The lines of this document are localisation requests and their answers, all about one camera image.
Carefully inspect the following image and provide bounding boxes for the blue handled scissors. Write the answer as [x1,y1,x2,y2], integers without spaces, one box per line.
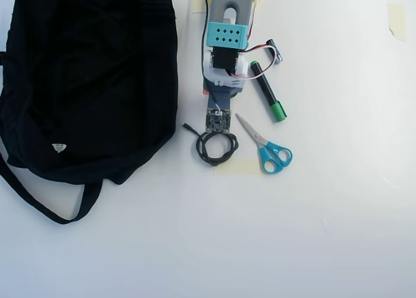
[235,113,293,175]

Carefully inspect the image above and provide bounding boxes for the black fabric bag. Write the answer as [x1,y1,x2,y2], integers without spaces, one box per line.
[0,0,179,226]

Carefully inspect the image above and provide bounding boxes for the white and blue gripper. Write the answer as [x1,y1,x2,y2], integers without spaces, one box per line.
[201,68,245,111]

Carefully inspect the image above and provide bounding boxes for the coiled black cable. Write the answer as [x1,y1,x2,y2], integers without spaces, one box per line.
[181,122,241,168]

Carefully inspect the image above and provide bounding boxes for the gripper camera circuit board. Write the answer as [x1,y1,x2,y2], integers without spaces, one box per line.
[205,108,233,133]

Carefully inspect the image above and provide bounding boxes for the black marker green cap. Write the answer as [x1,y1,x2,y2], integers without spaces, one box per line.
[249,60,288,123]

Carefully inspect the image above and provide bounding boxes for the small black battery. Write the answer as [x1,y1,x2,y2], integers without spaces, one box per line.
[265,38,284,65]

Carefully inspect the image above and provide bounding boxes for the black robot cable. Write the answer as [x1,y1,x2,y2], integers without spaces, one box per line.
[200,0,209,53]

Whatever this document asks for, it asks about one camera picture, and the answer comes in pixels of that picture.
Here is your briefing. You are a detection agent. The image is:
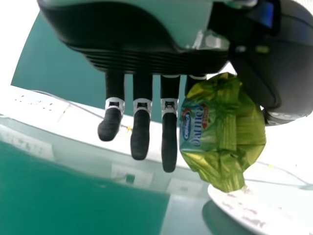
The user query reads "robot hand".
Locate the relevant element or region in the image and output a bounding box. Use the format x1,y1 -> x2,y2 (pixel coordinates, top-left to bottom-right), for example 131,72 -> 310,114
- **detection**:
36,0 -> 313,173

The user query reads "yellow-green biscuit packet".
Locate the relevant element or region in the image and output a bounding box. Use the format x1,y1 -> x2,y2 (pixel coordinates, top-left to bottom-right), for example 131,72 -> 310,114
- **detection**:
178,72 -> 267,193

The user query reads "white socket plate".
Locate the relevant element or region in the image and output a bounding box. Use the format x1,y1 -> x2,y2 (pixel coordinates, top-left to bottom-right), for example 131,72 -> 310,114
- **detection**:
167,178 -> 203,194
111,164 -> 154,185

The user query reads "white plate brown leaf pattern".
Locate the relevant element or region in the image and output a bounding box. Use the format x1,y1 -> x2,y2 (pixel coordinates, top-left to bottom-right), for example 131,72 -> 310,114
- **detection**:
207,181 -> 313,235

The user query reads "white socket strip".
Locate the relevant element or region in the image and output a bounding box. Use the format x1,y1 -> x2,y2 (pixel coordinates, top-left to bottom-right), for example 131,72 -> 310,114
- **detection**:
0,84 -> 81,123

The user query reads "thin grey cable yellow tag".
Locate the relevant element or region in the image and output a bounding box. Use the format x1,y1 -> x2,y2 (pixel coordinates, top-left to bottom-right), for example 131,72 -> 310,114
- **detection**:
256,160 -> 313,190

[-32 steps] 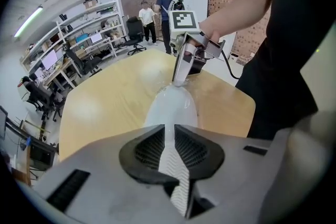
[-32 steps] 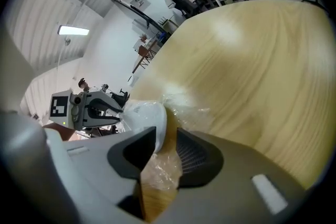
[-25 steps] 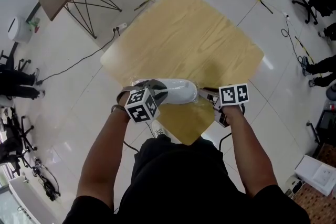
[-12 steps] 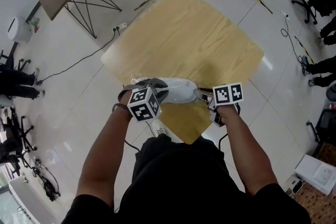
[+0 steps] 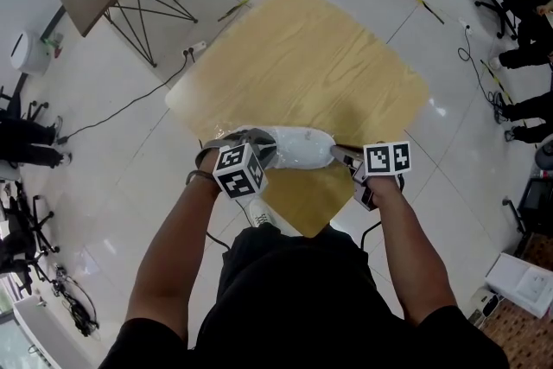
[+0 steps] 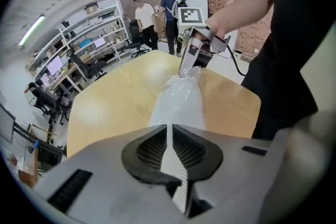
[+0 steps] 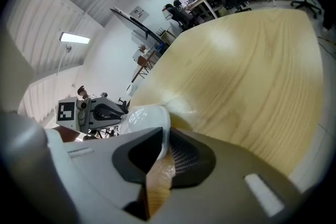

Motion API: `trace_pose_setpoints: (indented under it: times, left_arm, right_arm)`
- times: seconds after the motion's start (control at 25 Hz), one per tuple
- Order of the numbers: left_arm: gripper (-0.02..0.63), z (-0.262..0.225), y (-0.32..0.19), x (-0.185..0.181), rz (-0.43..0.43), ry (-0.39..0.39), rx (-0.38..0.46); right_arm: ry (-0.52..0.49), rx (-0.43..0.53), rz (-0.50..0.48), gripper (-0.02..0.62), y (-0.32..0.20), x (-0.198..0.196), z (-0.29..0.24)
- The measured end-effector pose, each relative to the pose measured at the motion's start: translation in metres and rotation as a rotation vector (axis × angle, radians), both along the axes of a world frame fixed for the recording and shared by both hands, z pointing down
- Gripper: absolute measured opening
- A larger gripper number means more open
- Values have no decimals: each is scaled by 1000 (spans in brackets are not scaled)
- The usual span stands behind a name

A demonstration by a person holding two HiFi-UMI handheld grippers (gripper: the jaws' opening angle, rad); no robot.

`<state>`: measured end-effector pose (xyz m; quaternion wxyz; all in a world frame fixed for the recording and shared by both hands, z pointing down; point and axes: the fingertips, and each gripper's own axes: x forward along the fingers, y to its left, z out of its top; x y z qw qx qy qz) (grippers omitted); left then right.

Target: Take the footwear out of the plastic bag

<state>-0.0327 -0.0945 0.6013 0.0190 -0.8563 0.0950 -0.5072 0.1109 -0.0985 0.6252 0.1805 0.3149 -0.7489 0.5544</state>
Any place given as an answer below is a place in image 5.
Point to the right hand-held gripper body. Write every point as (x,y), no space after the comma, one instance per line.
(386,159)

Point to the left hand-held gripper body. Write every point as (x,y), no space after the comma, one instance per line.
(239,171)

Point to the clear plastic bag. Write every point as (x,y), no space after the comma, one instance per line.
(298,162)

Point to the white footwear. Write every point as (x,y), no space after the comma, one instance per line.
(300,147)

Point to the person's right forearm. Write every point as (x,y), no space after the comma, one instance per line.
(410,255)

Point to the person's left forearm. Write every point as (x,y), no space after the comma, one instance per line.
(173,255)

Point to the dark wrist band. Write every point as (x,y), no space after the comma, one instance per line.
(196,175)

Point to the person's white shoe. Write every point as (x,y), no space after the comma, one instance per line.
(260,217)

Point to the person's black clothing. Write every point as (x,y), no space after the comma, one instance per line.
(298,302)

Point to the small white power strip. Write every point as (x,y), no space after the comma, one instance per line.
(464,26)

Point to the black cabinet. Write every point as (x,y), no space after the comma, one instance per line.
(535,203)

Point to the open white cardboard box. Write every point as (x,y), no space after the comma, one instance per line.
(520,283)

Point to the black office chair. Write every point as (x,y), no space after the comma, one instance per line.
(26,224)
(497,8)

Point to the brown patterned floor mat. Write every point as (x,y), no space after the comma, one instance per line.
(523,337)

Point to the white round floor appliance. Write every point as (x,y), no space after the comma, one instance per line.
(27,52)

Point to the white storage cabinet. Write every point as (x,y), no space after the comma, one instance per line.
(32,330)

--------------------

**Problem**
Beginning at the line containing "Point to the black office", output exactly each line up to and including the last line of the material above.

**Response to this task**
Point to the black office chair. Write every point as (x,y), no space after the comma, one instance per line.
(26,224)
(497,8)

Point to the brown patterned floor mat. Write every point as (x,y), no space after the comma, one instance per line.
(523,337)

Point to the white round floor appliance. Write every point as (x,y), no space after the comma, one instance per line.
(27,52)

Point to the white storage cabinet. Write every point as (x,y), no space after the comma, one instance per line.
(32,330)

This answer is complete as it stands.